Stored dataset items
· · · ·

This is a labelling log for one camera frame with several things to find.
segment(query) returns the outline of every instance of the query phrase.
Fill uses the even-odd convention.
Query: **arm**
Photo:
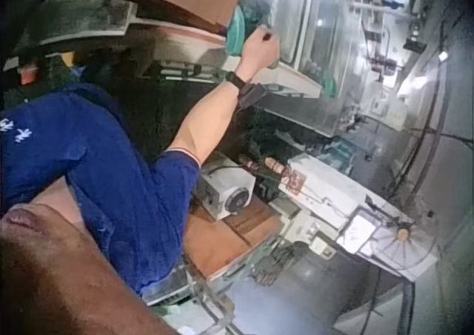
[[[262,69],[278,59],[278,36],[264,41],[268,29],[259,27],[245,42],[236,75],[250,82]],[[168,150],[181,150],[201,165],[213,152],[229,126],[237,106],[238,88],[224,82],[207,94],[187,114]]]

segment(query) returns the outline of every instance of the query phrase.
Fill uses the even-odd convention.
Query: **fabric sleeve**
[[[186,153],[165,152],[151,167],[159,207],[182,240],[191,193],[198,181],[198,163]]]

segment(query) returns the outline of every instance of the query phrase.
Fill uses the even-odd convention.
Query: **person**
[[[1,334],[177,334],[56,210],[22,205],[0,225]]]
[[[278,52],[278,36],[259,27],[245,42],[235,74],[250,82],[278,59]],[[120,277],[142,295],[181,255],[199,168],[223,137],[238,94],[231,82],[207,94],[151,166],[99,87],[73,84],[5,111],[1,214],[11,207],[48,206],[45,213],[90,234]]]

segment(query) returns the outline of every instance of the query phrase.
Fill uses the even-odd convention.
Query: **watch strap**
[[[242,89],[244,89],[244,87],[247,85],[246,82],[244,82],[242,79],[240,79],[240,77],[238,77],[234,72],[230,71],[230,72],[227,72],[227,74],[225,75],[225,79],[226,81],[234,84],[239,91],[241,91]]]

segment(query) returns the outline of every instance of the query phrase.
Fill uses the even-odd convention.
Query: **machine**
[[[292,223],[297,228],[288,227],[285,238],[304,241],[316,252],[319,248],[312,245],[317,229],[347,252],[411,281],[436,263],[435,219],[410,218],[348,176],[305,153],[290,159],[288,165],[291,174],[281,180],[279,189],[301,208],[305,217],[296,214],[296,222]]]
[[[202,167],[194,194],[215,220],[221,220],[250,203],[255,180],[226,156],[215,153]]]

· · · ·

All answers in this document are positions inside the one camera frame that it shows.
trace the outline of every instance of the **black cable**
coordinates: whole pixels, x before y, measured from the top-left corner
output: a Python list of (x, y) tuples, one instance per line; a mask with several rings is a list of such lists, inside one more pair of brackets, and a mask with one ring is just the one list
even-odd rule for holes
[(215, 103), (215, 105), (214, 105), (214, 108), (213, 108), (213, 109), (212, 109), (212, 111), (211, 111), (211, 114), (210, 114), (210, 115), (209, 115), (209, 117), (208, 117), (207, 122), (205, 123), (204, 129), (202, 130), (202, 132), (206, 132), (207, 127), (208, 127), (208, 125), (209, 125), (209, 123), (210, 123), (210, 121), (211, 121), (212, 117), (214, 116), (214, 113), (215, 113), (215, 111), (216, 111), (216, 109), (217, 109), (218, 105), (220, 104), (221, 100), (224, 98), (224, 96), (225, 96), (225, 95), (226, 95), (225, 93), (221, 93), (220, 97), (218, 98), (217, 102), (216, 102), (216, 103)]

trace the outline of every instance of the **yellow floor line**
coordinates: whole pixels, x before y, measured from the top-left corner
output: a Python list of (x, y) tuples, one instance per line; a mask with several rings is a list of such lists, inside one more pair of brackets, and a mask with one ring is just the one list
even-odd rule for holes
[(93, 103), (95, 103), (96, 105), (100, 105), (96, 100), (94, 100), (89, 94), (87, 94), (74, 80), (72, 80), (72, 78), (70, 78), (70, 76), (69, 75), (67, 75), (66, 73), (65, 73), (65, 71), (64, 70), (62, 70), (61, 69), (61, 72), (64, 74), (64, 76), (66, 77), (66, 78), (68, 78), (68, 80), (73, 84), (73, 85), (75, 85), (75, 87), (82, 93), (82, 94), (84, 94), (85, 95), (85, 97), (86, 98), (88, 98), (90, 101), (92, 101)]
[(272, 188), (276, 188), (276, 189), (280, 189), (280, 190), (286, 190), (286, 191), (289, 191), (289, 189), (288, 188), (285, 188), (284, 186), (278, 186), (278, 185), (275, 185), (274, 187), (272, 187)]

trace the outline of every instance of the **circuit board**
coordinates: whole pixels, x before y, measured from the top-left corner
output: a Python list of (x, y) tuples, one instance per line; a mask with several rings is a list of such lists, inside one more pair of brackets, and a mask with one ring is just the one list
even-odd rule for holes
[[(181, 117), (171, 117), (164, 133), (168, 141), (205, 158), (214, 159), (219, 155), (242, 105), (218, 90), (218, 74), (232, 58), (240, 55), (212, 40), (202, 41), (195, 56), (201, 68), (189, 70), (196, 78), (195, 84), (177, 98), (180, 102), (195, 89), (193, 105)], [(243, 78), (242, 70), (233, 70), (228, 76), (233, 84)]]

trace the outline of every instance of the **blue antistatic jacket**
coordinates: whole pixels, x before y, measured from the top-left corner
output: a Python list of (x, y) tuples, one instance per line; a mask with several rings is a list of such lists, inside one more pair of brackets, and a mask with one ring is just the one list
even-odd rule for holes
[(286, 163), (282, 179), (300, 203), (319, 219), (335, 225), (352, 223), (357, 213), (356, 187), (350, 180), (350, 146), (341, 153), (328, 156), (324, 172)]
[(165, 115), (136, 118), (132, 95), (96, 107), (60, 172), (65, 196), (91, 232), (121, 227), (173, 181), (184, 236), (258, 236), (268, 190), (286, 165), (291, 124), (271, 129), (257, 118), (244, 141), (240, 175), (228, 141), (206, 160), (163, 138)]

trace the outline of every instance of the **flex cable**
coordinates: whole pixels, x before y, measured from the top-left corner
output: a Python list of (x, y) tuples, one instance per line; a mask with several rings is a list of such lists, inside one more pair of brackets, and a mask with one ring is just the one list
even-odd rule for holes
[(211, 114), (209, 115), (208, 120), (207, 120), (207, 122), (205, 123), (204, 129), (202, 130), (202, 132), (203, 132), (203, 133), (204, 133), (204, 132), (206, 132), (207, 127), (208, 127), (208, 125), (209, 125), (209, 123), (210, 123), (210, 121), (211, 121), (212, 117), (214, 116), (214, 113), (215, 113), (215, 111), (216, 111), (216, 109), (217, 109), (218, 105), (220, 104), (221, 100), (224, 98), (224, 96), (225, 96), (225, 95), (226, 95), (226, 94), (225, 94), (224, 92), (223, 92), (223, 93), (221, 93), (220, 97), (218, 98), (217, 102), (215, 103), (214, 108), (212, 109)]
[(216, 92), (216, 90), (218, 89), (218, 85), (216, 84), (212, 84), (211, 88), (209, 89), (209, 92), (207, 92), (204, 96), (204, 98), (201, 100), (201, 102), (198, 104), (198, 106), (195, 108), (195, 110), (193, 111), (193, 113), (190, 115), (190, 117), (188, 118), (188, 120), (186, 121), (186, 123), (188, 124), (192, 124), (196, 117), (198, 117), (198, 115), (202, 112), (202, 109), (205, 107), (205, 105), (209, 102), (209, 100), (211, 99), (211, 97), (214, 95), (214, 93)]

· · · ·

**The problem**
I'd like the lines above from the one with "This is a labelling" up to and including the one with "Query: **arm**" copied exactly, with no other lines.

**Exercise result**
This is a labelling log for one camera frame with several things to find.
segment(query) returns the outline of every instance of the query phrase.
Fill uses the even-odd convention.
Query: **arm**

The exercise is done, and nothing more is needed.